Katherine Shirtcliffe - Teach English and Other Subjects in Peru
Peru - My Story
Before jetting-off to Peru I was anxious and nervous, but I needn't have been as I loved Peru and I wouldn't have changed my time there for the world.
I lived in the small town Urubamba, in the Sacred Valley of Peru. The valley is steeped in history and culture and the locals are proud of their Inca heritage. Everyone is warm and welcoming and life appears to be laid back and carefree. Celebrations in the valley combine the Spanish and Inca traditions, which provide many excuses for partying. Seeing how happy everyone is almost convinces you that people in the valley have no problems, it is only when speaking to them that you realise how much they want the help of volunteers. Volunteers help to teach the local children English, offering them a chance of a better future.
For my placement I assisted in a kindergarten school. Because I didn't speak Spanish I was worried about how I was going to communicate with the children, but their enthusiasm, interest and persistence to get to know me made me ditch my fears and gave me the confidence I needed to interact with them. Knowing just a few key Spanish words and phrases can go a long way and what you can't say can be overcome by actions, games and songs.

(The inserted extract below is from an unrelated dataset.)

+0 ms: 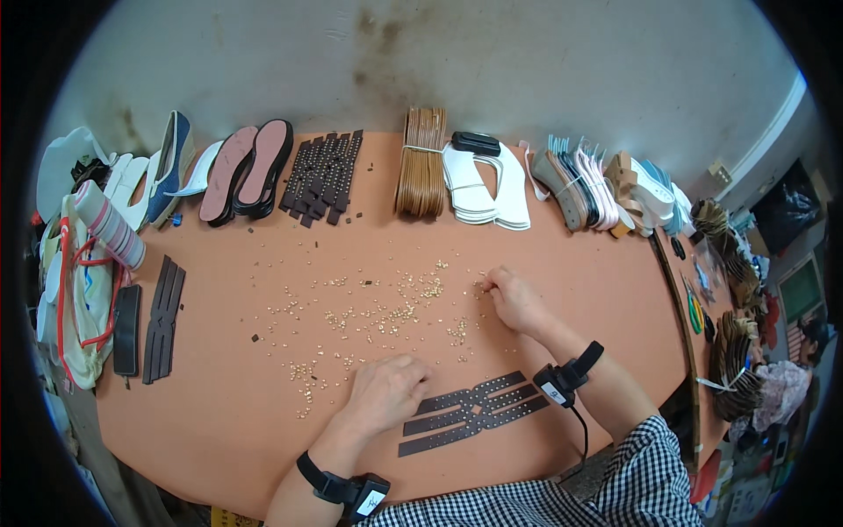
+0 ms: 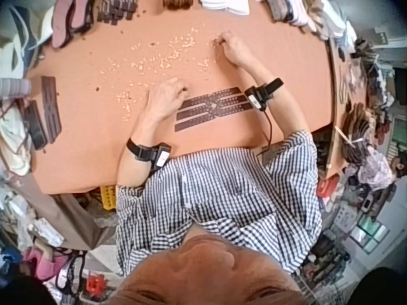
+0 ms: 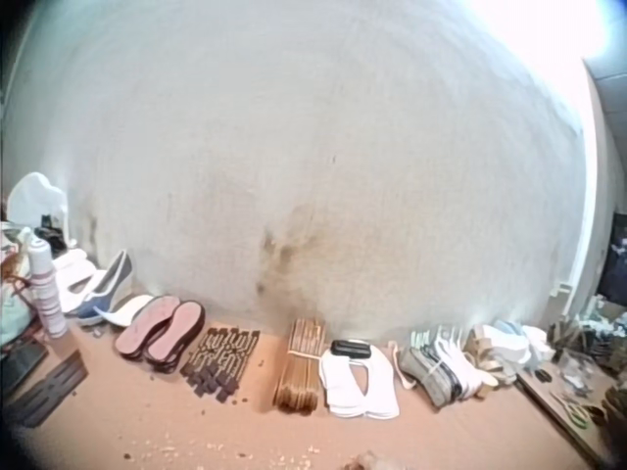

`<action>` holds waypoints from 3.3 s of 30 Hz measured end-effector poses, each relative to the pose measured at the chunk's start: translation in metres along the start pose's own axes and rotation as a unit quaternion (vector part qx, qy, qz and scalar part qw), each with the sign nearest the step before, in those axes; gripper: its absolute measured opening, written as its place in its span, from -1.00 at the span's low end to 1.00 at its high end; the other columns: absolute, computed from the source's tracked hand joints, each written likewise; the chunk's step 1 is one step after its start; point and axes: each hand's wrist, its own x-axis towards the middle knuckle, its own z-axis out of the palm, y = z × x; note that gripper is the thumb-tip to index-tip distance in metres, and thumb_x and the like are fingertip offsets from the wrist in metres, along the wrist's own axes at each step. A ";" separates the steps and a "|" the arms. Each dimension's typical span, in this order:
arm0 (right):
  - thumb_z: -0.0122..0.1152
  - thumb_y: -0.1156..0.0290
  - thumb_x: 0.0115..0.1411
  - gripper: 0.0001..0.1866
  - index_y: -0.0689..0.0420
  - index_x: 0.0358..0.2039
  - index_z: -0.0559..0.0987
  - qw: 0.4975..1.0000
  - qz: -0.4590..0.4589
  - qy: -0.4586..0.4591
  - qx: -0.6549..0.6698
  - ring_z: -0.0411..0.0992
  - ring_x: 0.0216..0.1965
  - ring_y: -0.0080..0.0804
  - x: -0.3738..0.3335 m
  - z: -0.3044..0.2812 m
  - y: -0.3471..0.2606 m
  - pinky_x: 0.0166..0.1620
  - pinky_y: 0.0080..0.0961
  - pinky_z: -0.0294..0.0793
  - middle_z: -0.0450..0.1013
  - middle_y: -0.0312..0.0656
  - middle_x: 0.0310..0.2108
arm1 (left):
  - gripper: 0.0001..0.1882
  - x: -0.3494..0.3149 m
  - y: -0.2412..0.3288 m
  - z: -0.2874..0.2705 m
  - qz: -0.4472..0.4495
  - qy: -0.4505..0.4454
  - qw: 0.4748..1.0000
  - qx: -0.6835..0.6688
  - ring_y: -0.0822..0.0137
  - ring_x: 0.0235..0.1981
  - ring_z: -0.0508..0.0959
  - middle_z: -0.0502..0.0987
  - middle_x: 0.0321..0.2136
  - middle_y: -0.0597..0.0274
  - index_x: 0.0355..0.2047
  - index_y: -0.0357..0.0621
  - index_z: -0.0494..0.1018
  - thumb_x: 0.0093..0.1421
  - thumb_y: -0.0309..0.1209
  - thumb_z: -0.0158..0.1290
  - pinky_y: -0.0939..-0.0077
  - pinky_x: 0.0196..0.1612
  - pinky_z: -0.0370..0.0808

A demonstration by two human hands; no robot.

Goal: The recorder is manually inserting small metal eyelets into pre-cut holes on leather shoe straps.

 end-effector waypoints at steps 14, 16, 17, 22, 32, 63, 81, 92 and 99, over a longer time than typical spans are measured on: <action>0.05 0.55 0.13 -0.89 0.27 -0.31 0.48 0.999 0.038 0.001 0.034 0.48 -0.34 -0.18 0.013 -0.002 0.000 -0.23 -0.39 0.45 0.47 -0.02 -0.38 | -0.90 0.000 -0.002 0.002 0.017 0.024 1.000 0.009 0.22 -0.49 0.56 0.54 -0.50 0.26 -0.46 -0.07 0.52 -0.05 -0.43 0.15 0.37 -0.46 0.49; 0.01 0.54 0.14 -0.86 0.28 -0.29 0.48 1.000 0.002 -0.012 0.020 0.46 -0.25 -0.04 0.012 -0.004 -0.008 -0.15 -0.31 0.44 0.46 0.05 -0.32 | -0.90 0.000 -0.003 0.002 0.017 0.023 1.000 0.007 0.23 -0.50 0.56 0.54 -0.51 0.27 -0.46 -0.06 0.52 -0.05 -0.43 0.15 0.37 -0.46 0.49; -0.01 0.53 0.14 -0.84 0.28 -0.28 0.48 1.000 -0.015 -0.018 0.013 0.45 -0.21 0.03 0.012 -0.004 -0.010 -0.11 -0.27 0.44 0.46 0.08 -0.28 | -0.90 0.000 -0.003 0.002 0.017 0.025 1.000 0.005 0.23 -0.50 0.56 0.54 -0.51 0.27 -0.46 -0.06 0.53 -0.05 -0.43 0.16 0.38 -0.47 0.49; 0.01 0.53 0.14 -0.87 0.27 -0.33 0.49 0.999 0.004 -0.015 0.034 0.44 -0.22 0.03 0.014 -0.002 0.000 -0.12 -0.26 0.44 0.45 0.07 -0.26 | -0.91 0.001 -0.001 0.001 0.015 0.024 1.000 0.008 0.23 -0.50 0.56 0.54 -0.52 0.26 -0.46 -0.07 0.53 -0.04 -0.42 0.16 0.38 -0.47 0.48; 0.07 0.54 0.10 -0.91 0.28 -0.38 0.47 1.000 -0.018 -0.007 0.014 0.44 -0.35 -0.11 0.014 -0.003 0.002 -0.24 -0.35 0.43 0.43 0.01 -0.35 | -0.91 0.000 -0.002 0.000 0.004 0.001 1.000 -0.002 0.16 -0.43 0.56 0.52 -0.48 0.25 -0.44 -0.07 0.50 0.01 -0.39 0.11 0.27 -0.41 0.50; 0.04 0.50 0.13 -0.89 0.28 -0.37 0.42 0.993 -0.069 -0.094 -0.021 0.44 -0.40 0.07 -0.117 0.000 -0.073 -0.31 -0.17 0.44 0.40 0.08 -0.40 | -0.89 -0.002 -0.004 0.003 0.016 0.009 1.000 0.025 0.22 -0.48 0.55 0.53 -0.49 0.23 -0.43 -0.09 0.51 -0.01 -0.41 0.11 0.37 -0.44 0.47; 0.04 0.49 0.13 -0.88 0.23 -0.33 0.37 0.981 -0.153 -0.084 -0.080 0.44 -0.40 -0.05 -0.132 0.027 -0.083 -0.35 -0.21 0.47 0.31 -0.02 -0.38 | -0.89 -0.002 -0.005 0.007 0.013 0.009 1.000 0.021 0.19 -0.43 0.55 0.54 -0.47 0.26 -0.40 -0.04 0.53 0.02 -0.39 0.07 0.31 -0.40 0.47; 0.06 0.48 0.13 -0.87 0.25 -0.36 0.36 0.974 -0.165 -0.148 -0.054 0.43 -0.41 -0.03 -0.122 0.016 -0.088 -0.35 -0.23 0.47 0.33 0.01 -0.38 | -0.88 0.002 -0.005 0.004 0.010 -0.007 1.000 0.024 0.15 -0.40 0.55 0.53 -0.47 0.20 -0.41 -0.09 0.52 0.01 -0.41 0.07 0.28 -0.38 0.47; 0.10 0.51 0.11 -0.88 0.21 -0.34 0.38 0.970 -0.114 -0.214 0.002 0.44 -0.36 -0.01 -0.103 0.006 -0.091 -0.32 -0.25 0.45 0.38 -0.01 -0.38 | -0.86 0.000 -0.004 0.003 0.003 -0.009 1.000 0.029 0.16 -0.42 0.55 0.53 -0.46 0.21 -0.39 -0.08 0.53 0.02 -0.40 0.07 0.29 -0.39 0.47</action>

Learning to Speak Spanish was the biggest challenge, yet it was one that I thrived upon. In school I was always bad at languages, but living in an environment where I needed to learn another language in order to be able to communicate and driven by the frustration of not being able to say what I wanted encouraged me to learn the lingo.
The Sacred Valley is a bizarre mix of the developed and the developing world, growing rapidly in the age of mass communication. While some locals wear traditional dress (which often consisted of big puffy skirts, long socks, a top hat and their hair platted in pig-tails) others are dressed just like you and me. While one man walks his donkey or cow along the roadside another can be found listening to Eminem on the radio. The family I lived with had tar palling for the dining room roof, a tinned roof for the kitchen, the bathroom was at the bottom of the garden and all clothes were washed by hand. However, they had three TVs, a DVD player, a stereo system and a beautiful garden with a small swimming pool. Like I said it was a bizarre mix, yet one I quite liked.
I'm not going to lie, the showers and toilets aren't the best and it's no five star accommodation, but they're just little things, which are nothing in comparison to what you get in return. And more to the point how much fun would it be if it were some package holiday? Projects Abroad is about getting your hands dirty, getting involved and experiencing something different from the norm.
Being able to wake up and stare out at the Andes each morning was just an incredible sight and it gave me a thirst to explore. And what is great about Peru is that if you want to take-off into the mountains for a weekend you can. A chance for adventure and discovery is right there on your doorstep. One weekend you can be thick in the hustle and bustle of city life, learning to salsa while standing on the tables and bar tops and the next you can feel like you're a million miles away from it all.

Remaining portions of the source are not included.